Parts of Africa are now one of the most exciting regions of the world for business. 10 – 20 African countries have achieved steady, high growth rates during the last few decades. A wide range of sectors in these “lion” economies – commodities, tourism, agribusiness, e-Commerce, oil and gas, retail, etc – are buzzing with activity and attention from foreign investors and multinationals. But how can companies and investors enter and operate efficiently in African countries still characterized by weak institutions? What challenges characterize the private sector in Africa, how do they vary with context, and what strategies can firms and organizations adopt to overcome them? Where can new MBAs interested in Africa add the most value? East Africa is the perfect region to address and explore these questions. Armed with a framework and analytical tools from economics, we will meet with executives in Kenya and Uganda that have “cracked the code” of doing profitable business in institutionally weak countries, local industry experts, and African business leaders. We will also meet with policymakers that “make the rules” for the private sector in East Africa.
Africa’s consumer market has large potentials. Africa is the world’s second-fastest growing region – after emerging Asia according to the African Development Bank Report. About half of the growth of the continent’s GDP growth is due to consumer-facing industries. 1.3 billion people live in Africa and the population is expected by the United Nations to increase to 2.5 billion by 2050. The working-class population in Africa is growing by 2.7 percent each year (compared to 1.3 percent in Latin America and 1.2 percent in Southeast Asia). McKinsey projects that by 2025 two-thirds of the estimated 303 million African households will have discretionary income and consumer spending will reach $2.1 trillion. Not surprisingly, many firms and investors try to tap into Africa’s consumer market.
This program tries to train students’ global intelligence, i.e. the understanding of specific cultural aspects of different consumer markets by analyzing the potential and challenges of Africa’s consumer markets
Bakhresa Group is similar to many of Tanzania’s leading conglomerates – private, family-run affairs with reclusive founders who started out very small. In what was long a closed economy, suspicious of outside investment, they built up diversified companies that supply the nation with everything from soap to soft drinks, ferries to fuel. These little-known homegrown multimillionaires are now fast expanding their businesses throughout the region and beyond, taking on international giants.

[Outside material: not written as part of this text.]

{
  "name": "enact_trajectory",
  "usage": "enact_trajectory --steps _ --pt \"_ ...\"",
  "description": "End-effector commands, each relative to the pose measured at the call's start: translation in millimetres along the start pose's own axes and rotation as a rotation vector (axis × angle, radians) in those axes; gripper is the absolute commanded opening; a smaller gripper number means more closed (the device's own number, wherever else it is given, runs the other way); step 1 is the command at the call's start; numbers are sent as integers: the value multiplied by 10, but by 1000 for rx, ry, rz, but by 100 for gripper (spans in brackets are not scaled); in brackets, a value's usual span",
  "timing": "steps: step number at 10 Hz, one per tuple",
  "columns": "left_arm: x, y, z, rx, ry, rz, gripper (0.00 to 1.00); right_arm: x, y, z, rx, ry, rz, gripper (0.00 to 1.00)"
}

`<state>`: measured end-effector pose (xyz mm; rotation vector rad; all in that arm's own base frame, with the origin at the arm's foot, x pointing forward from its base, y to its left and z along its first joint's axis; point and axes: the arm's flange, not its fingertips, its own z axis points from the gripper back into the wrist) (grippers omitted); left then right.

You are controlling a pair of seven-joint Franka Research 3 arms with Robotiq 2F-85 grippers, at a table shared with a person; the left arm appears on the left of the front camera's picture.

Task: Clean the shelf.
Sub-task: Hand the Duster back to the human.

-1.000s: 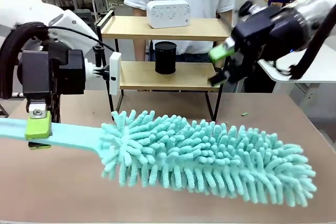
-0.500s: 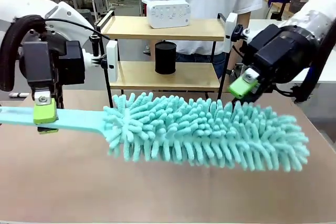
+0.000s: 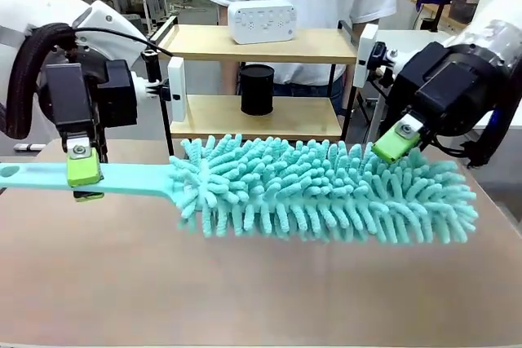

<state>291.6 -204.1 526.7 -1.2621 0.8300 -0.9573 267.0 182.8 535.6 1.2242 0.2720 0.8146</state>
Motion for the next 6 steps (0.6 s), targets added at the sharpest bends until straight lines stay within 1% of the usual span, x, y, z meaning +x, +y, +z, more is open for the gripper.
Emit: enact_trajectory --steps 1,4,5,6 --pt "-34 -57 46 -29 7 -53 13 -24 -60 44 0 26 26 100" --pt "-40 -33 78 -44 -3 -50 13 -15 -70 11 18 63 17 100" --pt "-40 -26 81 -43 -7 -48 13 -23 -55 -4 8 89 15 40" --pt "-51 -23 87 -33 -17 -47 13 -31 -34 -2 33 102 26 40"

Of 50 industrial companies in Tanzania analysed by the London School of Economics in a study published in 2013, 29 had their origin in the domestic private sector. They took off when Tanzania loosened its statist ways and started allowing private business back into the economy from the mid-1980s, and a handful of family-run businesses bought out state entities that went into receivership. They went on to develop into multimillion-dollar conglomerates.
Only in the past few years have these companies really accelerated, after riding assured growth in a market largely closed to outside investors for a generation. As a result, international private equity houses are keen on taking a stake in these fast-moving consumer goods companies, which all turn over between $100m and $1bn a year. Most of their targets are determined to stay private, however.
Over long years of exposure to the market, these trading families have come to know and understand their customers, have established well-loved brands and can largely draw on their own internal finances to power their growth according to classic management principles.
Ethiopia is one of the fastest growing countries in the world. Its current population of over 100 million is expected to double in the next 30 years, hitting 210 million by 2060. Due to this accelerated surge in population growth, the country is facing a critical challenge of creating enough jobs.
The Ethiopian government identified industrialization as the means to transform the economy, reduce poverty, provide jobs, and achieve the ambitious aim of transitioning the economy to lower-middle-income status by 2025. But growth in the manufacturing sector lags.
The country looked to a new model to promote growth and create jobs. Given the importance of small and medium enterprises (SMEs) to the Ethiopian economy, the government started focusing on private sector growth and support for SME competitiveness, to help facilitate the creation of three million jobs each year.
One approach the government has taken to spur industrialization is through the setting up and expansion of industrial parks with the aim of attracting investments and improve the competitiveness of companies in these industrial parks.
The development of the manufacturing industry or industrialisation has now become indispensable in the renaissance drive of the country. In the upcoming years, the growth of manufacturing industry is critical in order to ensure sustainability of the current economic growth and to realize the vision of becoming a lower middle income country by 2025. Rapid economic structural transformation is crucial to achieve the country’s vision within the set time frame.